The ports seem to go up at random times (without "link down" message). This is also what we saw with MSI enabled: links thrashing in down/up cycles.

The root cause of the problem not necessarily is in r8169, some other
change could have broken it too. Can you test using r8169 from 4.18
on top of 4.17?

Unfortunately I am not able to do that.

When stating "behaves erratic" you refer to the network hangs
mentioned before? Or to some other issue?

please see above: links thrashing in down/up cycles.
I see that MSI/MSI-X has been disabled on quite a few chip versions (e.g. lately commit 72a579b8).
Does pci=nomsi disable MSI-X as well, or just MSI?
I could try adding my chip versions to these quirk sections.
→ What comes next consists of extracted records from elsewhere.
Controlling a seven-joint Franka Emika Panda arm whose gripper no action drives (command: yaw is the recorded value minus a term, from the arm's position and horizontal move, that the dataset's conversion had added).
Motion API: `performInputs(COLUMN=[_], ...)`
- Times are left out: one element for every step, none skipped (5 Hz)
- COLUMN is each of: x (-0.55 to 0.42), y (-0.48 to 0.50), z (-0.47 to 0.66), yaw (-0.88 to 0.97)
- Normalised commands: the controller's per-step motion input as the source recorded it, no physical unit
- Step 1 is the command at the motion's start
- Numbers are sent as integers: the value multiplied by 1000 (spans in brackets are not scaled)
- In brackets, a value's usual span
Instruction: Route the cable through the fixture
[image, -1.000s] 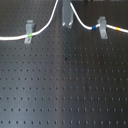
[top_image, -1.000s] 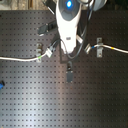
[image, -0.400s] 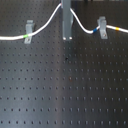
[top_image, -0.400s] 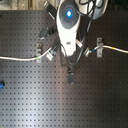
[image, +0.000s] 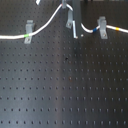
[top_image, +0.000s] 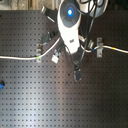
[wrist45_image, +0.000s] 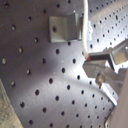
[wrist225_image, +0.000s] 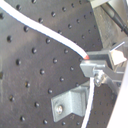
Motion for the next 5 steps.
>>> performInputs(x=[-125, -268, -293, -220, -115], y=[-60, -122, 111, 169, 189], z=[197, 306, 629, 688, 618], yaw=[-428, -100, 17, 71, 60])
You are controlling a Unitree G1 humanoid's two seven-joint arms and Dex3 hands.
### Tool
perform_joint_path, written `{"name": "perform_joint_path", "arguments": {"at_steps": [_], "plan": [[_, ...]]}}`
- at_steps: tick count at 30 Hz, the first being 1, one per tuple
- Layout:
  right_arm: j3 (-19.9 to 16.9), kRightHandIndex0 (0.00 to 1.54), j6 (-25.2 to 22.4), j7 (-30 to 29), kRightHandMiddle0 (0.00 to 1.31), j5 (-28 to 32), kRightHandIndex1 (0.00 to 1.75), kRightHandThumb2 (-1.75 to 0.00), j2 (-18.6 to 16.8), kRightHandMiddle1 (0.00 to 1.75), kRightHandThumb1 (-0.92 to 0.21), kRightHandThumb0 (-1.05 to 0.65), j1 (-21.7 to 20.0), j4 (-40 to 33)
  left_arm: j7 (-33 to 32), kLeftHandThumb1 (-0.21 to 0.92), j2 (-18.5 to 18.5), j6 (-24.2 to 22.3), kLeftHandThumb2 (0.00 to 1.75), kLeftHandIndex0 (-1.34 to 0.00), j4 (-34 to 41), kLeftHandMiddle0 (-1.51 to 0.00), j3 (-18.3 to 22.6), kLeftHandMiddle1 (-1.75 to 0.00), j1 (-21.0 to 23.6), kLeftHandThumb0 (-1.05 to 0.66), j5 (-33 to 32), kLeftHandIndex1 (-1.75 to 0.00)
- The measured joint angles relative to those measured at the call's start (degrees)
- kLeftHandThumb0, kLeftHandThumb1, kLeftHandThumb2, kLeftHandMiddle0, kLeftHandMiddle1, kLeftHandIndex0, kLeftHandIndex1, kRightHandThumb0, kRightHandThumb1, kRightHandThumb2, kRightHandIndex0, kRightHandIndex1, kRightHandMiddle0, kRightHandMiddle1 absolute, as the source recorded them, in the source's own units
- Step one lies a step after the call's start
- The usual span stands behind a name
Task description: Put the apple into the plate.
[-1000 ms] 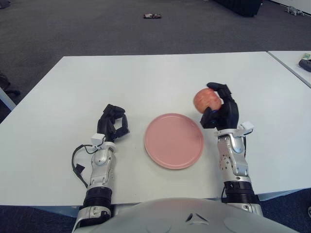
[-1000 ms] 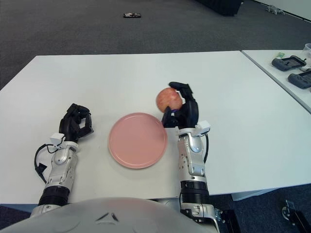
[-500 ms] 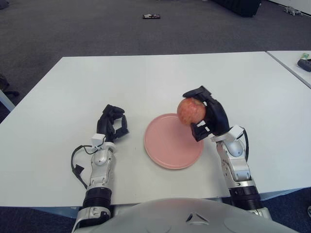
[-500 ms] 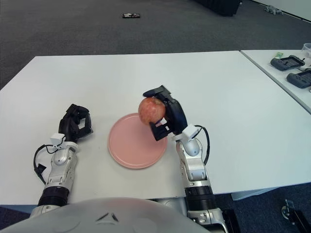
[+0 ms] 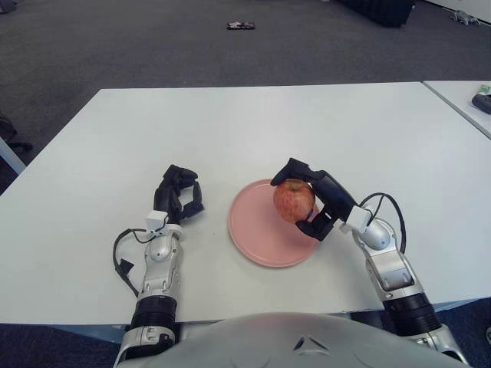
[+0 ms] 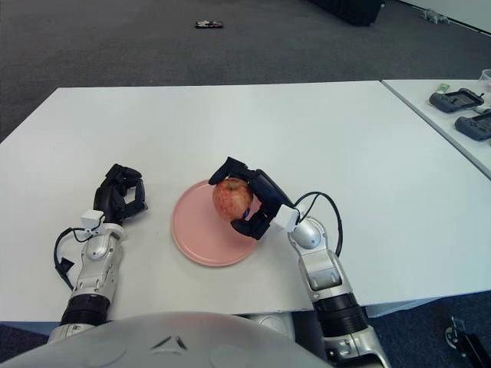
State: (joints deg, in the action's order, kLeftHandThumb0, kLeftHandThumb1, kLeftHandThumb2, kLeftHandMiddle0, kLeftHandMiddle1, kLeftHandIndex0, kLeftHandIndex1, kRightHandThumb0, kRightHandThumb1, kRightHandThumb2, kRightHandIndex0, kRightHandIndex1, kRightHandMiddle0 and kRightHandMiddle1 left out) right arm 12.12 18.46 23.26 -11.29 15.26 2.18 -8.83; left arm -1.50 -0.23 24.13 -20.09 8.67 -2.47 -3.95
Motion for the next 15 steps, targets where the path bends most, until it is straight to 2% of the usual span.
{"name": "perform_joint_path", "arguments": {"at_steps": [7,11,15], "plan": [[1.58,0.98,-2.44,-0.46,0.70,-6.50,1.59,-1.75,1.73,1.75,0.11,0.00,-0.02,-2.53,-0.02,0.38,-0.03,-0.03,1.25,-0.56,0.01,-1.02,0.00,-1.75,-0.01,-0.46,-0.03,-1.75],[2.57,0.91,-4.29,-1.26,0.70,-10.93,1.69,-1.75,2.11,1.75,0.08,0.00,-0.02,-3.78,0.02,0.38,-0.03,-0.06,1.25,-0.56,0.03,-1.02,0.01,-1.75,-0.01,-0.46,-0.16,-1.75],[3.32,0.84,-6.54,-1.40,0.69,-14.13,1.73,-1.61,2.26,1.58,-0.01,-0.01,0.01,-4.61,0.08,0.38,-0.06,-0.09,1.25,-0.56,0.06,-1.02,0.03,-1.75,-0.01,-0.46,-0.37,-1.75]]}}
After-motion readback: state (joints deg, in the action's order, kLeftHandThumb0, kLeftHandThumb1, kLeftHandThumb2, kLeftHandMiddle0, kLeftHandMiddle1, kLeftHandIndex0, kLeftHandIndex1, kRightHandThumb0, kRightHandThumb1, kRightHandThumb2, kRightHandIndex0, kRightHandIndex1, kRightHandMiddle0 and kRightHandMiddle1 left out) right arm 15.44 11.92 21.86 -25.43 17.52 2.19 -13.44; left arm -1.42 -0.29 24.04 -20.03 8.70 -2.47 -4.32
I couldn't find a way to disable MSI/MSI-X per device.

A similar report is here:
https://bugzilla.kernel.org/show_bug.cgi?id=201109

Also that report has the "link up" message after the WARN_ON.

There the problem seems to start with the upgrade from 4.18.4 to 4.18.5.
Can you try with 4.18.4 ?

The diff between 4.18.4 and 4.18.5 shows nothing related to r8169.

Exactly. I think the incident is just so rare that correlating it with a specific upgrade is hard.

Thanks,

Ortwin